▸ EXERCISE DESCRIPTION:
Gather every line below where "camera" appears.

[Items from a dataset]
++++++++++

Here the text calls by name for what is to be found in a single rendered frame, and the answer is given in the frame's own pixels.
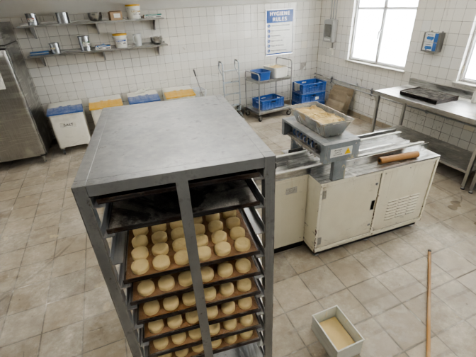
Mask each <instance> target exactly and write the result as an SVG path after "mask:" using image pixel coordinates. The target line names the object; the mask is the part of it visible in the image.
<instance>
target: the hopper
mask: <svg viewBox="0 0 476 357"><path fill-rule="evenodd" d="M289 107H290V109H291V111H292V112H293V115H294V116H295V118H296V120H297V121H298V122H299V123H302V124H303V125H305V126H306V127H308V128H309V129H311V130H313V131H315V132H316V133H317V134H319V135H321V136H322V137H324V138H326V137H333V136H337V135H342V133H343V132H344V131H345V129H346V128H347V127H348V126H349V125H350V124H351V122H352V121H353V120H354V118H351V117H349V116H347V115H345V114H343V113H340V112H338V111H337V110H334V109H332V108H330V107H328V106H325V105H323V104H321V103H319V102H316V101H314V102H309V103H300V104H295V105H290V106H289ZM310 107H313V108H316V109H319V110H320V111H325V112H326V113H328V114H329V115H334V116H335V117H337V118H341V119H343V120H344V121H339V122H335V123H327V124H321V123H320V122H318V121H316V120H314V119H313V118H311V117H309V116H307V115H305V114H304V113H301V112H300V111H298V110H296V108H299V109H301V108H310Z"/></svg>
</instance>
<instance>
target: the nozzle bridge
mask: <svg viewBox="0 0 476 357"><path fill-rule="evenodd" d="M294 130H295V131H294ZM293 131H294V133H295V134H297V131H299V136H300V133H302V139H303V137H304V135H305V136H306V141H307V138H309V139H310V144H311V141H312V140H313V141H314V142H313V148H311V145H307V143H306V142H303V140H300V138H299V136H298V137H297V136H296V135H294V134H293ZM282 134H283V135H288V136H289V137H291V143H290V148H291V149H295V148H299V147H300V146H299V144H300V145H302V146H301V147H304V148H306V149H307V150H309V151H310V152H311V153H313V154H314V155H315V156H317V157H318V158H320V160H319V162H320V163H322V164H328V163H331V169H330V176H329V180H330V181H337V180H340V179H344V176H345V170H346V161H347V159H350V158H354V157H357V156H358V151H359V147H360V142H361V139H360V138H359V137H356V136H355V135H352V134H351V133H349V132H347V131H344V132H343V133H342V135H337V136H333V137H326V138H324V137H322V136H321V135H319V134H317V133H316V132H315V131H313V130H311V129H309V128H308V127H306V126H305V125H303V124H302V123H299V122H298V121H297V120H296V118H295V116H292V117H287V118H282ZM296 142H298V144H296ZM315 143H317V150H316V151H315V148H314V146H315Z"/></svg>
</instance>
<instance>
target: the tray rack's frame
mask: <svg viewBox="0 0 476 357"><path fill-rule="evenodd" d="M260 168H265V179H262V180H261V193H262V195H263V196H264V198H265V207H264V208H262V209H261V219H262V220H263V223H264V224H265V233H263V234H262V244H263V246H264V248H265V256H263V257H262V265H263V267H264V270H265V278H262V284H263V287H264V289H265V297H262V302H263V305H264V307H265V314H263V321H264V324H265V330H264V331H263V337H264V338H265V345H264V346H263V350H264V353H265V357H272V346H273V270H274V230H275V191H276V156H275V154H274V153H273V152H272V151H271V150H270V149H269V147H268V146H267V145H266V144H265V143H264V141H263V140H262V139H261V138H260V137H259V136H258V135H257V134H256V133H255V132H254V131H253V130H252V128H251V127H250V126H249V125H248V124H247V122H246V121H245V120H244V119H243V118H242V117H241V115H240V114H238V112H236V110H235V109H234V108H233V107H232V106H231V105H230V103H229V102H228V101H227V100H226V99H225V97H224V96H218V97H216V96H215V95H214V96H202V97H195V98H183V99H176V100H170V101H158V102H151V103H139V104H132V105H126V106H114V107H111V108H110V109H107V110H102V111H101V114H100V117H99V119H98V122H97V124H96V127H95V129H94V132H93V134H92V136H91V139H90V142H89V145H88V147H87V149H86V152H85V154H84V157H83V159H82V161H81V164H80V167H79V170H78V172H77V174H76V177H75V179H74V182H73V184H72V187H71V190H72V193H73V196H74V199H75V201H76V204H77V207H78V209H79V212H80V215H81V218H82V220H83V223H84V226H85V228H86V231H87V234H88V236H89V239H90V242H91V245H92V247H93V250H94V253H95V255H96V258H97V261H98V264H99V266H100V269H101V272H102V274H103V277H104V280H105V282H106V285H107V288H108V291H109V293H110V296H111V299H112V301H113V304H114V307H115V310H116V312H117V315H118V318H119V320H120V323H121V326H122V328H123V331H124V334H125V337H126V339H127V343H128V345H129V347H130V350H131V353H132V356H133V357H144V350H143V348H142V347H141V348H140V346H139V344H138V333H137V330H134V329H133V326H132V314H131V311H130V310H128V311H127V308H126V306H125V293H124V290H123V289H120V287H119V285H118V272H117V269H116V267H115V265H114V266H112V264H111V260H110V258H109V255H110V248H109V245H108V242H107V239H103V237H102V235H101V231H100V227H101V221H100V218H99V216H98V212H97V209H93V208H92V206H91V202H90V200H89V197H91V196H99V195H104V194H109V193H117V192H121V191H129V190H134V189H138V188H146V187H151V186H159V185H164V184H168V183H176V190H177V194H178V202H179V207H180V211H181V219H182V223H183V231H184V236H185V240H186V248H187V253H188V261H189V265H190V270H191V278H192V282H193V290H194V295H195V303H196V307H197V312H198V319H199V324H200V332H201V336H202V341H203V349H204V354H205V357H237V354H236V351H235V348H233V349H230V350H227V351H223V352H219V353H215V354H213V348H212V343H211V338H210V328H209V323H208V314H207V309H206V304H205V294H204V289H203V279H202V274H201V269H200V260H199V255H198V245H197V240H196V231H195V225H194V221H193V211H192V206H191V197H190V191H189V186H188V181H189V180H193V179H201V178H205V177H210V176H218V175H223V174H230V173H235V172H240V171H248V170H252V169H260Z"/></svg>
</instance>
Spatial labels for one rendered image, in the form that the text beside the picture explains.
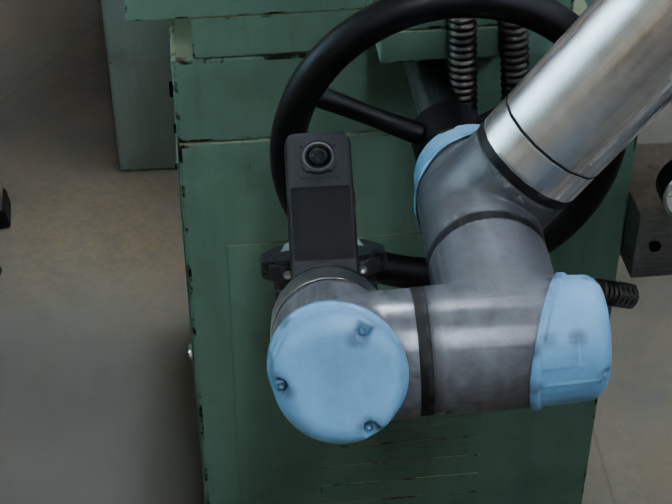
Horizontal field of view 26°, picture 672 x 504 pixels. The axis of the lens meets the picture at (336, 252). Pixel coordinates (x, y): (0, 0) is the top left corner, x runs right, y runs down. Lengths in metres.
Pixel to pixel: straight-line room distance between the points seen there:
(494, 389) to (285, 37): 0.56
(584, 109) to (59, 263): 1.61
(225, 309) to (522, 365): 0.70
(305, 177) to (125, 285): 1.36
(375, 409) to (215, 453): 0.83
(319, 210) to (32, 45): 2.04
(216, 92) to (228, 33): 0.06
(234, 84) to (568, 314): 0.58
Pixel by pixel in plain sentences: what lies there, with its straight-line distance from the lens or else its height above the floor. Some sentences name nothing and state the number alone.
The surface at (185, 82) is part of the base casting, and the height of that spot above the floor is 0.78.
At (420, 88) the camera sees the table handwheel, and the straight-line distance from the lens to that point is 1.22.
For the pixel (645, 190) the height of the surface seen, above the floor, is 0.62.
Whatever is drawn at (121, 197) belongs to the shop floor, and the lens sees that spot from 2.52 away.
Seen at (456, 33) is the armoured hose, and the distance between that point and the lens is 1.19.
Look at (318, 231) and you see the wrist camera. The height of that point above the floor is 0.87.
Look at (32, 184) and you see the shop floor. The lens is 2.57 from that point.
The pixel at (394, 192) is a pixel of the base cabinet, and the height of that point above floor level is 0.64.
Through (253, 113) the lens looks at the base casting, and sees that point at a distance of 1.34.
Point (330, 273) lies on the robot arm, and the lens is 0.90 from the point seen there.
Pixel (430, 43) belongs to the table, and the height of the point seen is 0.86.
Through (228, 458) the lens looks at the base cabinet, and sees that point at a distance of 1.62.
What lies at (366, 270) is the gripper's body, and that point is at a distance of 0.99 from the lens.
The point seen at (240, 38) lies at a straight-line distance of 1.30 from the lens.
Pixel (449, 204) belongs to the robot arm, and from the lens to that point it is 0.90.
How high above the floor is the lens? 1.46
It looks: 38 degrees down
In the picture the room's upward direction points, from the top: straight up
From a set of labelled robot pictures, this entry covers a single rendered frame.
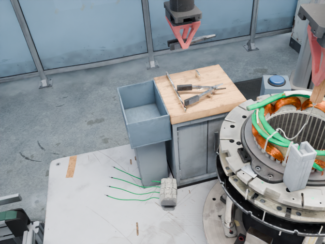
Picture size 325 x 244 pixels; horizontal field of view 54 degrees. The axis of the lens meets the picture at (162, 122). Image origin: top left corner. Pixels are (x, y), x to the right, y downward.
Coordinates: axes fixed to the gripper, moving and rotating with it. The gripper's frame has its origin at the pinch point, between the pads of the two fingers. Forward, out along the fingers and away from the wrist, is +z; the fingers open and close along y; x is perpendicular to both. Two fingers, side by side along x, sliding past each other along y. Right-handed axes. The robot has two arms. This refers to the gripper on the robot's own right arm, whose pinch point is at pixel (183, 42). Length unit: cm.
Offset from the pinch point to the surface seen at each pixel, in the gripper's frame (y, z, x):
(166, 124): 12.1, 14.6, -8.7
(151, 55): -190, 109, 27
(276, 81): 5.7, 13.9, 25.1
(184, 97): 6.3, 12.0, -2.1
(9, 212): 4, 43, -58
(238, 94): 10.1, 11.9, 11.3
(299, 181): 43.0, 6.1, 6.5
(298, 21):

++++++++++

▸ ANSWER BELOW:
At (420, 88) the camera sees the table handwheel, and the straight-line distance from the lens to that point is 1.22.
Look at (318, 231) and you see the wrist camera. The height of that point above the floor is 0.87.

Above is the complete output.